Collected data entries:
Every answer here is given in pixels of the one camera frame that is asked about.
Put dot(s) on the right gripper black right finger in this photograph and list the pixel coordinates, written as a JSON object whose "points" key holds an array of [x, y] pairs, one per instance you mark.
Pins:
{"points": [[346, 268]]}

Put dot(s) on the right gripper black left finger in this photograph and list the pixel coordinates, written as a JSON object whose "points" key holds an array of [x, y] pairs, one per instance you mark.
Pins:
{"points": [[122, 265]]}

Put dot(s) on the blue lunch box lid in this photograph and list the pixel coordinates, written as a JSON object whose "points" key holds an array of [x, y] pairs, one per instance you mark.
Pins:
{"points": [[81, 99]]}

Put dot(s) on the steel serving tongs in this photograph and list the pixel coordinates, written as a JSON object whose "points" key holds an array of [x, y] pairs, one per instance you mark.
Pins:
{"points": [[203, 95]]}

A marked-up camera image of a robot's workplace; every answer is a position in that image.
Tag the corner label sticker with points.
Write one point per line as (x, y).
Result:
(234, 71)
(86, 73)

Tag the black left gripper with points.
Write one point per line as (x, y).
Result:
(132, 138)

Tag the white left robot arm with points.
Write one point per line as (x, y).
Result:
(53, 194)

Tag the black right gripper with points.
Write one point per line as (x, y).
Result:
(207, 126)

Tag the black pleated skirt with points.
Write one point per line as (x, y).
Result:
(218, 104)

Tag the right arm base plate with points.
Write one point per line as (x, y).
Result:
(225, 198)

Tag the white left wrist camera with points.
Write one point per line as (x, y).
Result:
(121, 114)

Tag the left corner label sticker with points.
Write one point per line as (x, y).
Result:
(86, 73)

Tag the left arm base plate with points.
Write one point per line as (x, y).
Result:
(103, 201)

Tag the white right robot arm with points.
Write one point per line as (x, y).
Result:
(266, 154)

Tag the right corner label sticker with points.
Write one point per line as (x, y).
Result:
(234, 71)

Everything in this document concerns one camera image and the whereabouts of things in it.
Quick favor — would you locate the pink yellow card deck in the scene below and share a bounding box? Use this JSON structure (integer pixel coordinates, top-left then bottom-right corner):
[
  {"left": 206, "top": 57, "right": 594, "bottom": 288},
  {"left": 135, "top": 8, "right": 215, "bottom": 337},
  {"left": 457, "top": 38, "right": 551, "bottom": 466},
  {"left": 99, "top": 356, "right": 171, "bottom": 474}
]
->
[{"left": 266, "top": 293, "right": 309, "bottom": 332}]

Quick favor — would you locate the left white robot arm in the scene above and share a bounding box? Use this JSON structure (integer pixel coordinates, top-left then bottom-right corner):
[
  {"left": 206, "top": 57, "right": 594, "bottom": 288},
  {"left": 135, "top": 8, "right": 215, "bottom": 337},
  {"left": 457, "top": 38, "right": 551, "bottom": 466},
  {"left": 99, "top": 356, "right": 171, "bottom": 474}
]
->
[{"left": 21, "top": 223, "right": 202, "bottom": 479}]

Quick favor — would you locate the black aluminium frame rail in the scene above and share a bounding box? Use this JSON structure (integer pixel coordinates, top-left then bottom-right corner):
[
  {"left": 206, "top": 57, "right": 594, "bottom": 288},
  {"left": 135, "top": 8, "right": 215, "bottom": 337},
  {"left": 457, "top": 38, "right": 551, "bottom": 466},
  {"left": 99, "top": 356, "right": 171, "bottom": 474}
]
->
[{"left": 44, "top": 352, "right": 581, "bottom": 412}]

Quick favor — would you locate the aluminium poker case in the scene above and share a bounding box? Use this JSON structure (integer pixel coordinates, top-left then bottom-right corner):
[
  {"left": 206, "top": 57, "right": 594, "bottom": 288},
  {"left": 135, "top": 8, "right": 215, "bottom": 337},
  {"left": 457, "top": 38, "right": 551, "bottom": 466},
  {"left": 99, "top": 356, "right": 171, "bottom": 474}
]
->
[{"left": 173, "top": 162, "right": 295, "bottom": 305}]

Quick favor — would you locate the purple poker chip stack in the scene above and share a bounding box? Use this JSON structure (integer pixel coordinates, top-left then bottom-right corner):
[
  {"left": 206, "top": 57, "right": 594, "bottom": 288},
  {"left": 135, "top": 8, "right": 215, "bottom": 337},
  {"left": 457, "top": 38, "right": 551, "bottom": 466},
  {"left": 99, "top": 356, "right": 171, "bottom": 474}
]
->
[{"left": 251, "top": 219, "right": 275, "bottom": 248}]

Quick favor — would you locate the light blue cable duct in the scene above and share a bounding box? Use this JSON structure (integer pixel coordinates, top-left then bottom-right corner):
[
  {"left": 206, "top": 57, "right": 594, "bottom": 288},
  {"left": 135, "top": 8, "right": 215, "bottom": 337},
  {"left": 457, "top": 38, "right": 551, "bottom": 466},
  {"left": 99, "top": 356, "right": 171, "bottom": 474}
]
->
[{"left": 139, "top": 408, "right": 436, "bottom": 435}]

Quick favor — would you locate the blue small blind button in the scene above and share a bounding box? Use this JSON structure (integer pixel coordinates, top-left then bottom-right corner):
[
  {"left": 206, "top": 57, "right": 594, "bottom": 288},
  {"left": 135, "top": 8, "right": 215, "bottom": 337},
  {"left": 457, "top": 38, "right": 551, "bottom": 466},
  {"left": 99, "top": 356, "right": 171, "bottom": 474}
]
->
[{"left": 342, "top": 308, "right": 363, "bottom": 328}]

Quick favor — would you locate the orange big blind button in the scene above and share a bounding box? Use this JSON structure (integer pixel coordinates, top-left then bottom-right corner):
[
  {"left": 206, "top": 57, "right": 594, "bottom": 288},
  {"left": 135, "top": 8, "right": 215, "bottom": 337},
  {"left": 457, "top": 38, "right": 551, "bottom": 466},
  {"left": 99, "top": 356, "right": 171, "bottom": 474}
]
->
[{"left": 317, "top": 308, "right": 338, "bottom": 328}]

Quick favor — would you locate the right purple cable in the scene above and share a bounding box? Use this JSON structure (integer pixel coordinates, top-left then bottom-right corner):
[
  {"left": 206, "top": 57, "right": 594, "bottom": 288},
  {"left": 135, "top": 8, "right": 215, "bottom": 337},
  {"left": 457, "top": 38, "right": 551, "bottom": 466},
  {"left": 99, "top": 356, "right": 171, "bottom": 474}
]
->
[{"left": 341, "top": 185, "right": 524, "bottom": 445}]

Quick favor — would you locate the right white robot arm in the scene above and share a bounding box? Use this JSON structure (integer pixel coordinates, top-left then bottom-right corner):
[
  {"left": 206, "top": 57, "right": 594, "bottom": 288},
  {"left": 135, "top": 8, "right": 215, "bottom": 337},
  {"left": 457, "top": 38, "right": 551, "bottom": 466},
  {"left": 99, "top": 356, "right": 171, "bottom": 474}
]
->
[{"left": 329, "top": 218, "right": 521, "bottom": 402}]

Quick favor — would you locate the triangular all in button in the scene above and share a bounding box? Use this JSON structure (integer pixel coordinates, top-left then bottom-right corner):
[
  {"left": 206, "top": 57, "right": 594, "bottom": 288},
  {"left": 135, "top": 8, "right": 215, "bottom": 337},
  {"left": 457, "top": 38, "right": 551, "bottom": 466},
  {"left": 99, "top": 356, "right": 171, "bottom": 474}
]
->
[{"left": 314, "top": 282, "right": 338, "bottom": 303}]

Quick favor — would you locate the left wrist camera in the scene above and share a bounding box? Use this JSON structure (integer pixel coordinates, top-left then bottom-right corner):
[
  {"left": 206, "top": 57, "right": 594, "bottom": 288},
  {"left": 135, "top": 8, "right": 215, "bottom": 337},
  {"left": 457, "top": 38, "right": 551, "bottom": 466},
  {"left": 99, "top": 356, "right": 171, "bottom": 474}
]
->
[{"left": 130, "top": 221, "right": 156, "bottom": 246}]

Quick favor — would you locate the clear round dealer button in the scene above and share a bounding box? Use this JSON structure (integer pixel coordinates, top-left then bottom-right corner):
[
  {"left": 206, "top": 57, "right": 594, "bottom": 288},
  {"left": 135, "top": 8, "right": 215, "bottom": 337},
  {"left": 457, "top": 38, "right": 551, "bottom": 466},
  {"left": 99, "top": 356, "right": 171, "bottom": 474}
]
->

* Directions *
Your task is to reproduce the entries exactly, starting at the first line and ending with the line containing "A marked-up camera".

* Task output *
Every answer here is given in pixels of the one camera frame that is asked about.
Put dot(s) on the right gripper black right finger in this photograph and list the pixel coordinates, written as a JSON object whose "points" key holds an array of [x, y] pairs, one per instance you mark.
Pins:
{"points": [[346, 268]]}

Put dot(s) on the right gripper black left finger in this photograph and list the pixel coordinates, written as a JSON object whose "points" key holds an array of [x, y] pairs, one per instance you mark.
Pins:
{"points": [[122, 265]]}

Put dot(s) on the blue lunch box lid in this photograph and list the pixel coordinates, written as a JSON object whose "points" key holds an array of [x, y] pairs, one per instance you mark.
Pins:
{"points": [[81, 99]]}

Put dot(s) on the steel serving tongs in this photograph and list the pixel coordinates, written as a JSON object whose "points" key holds an array of [x, y] pairs, one per instance you mark.
Pins:
{"points": [[203, 95]]}

A marked-up camera image of a robot's workplace; every answer is a position in that image.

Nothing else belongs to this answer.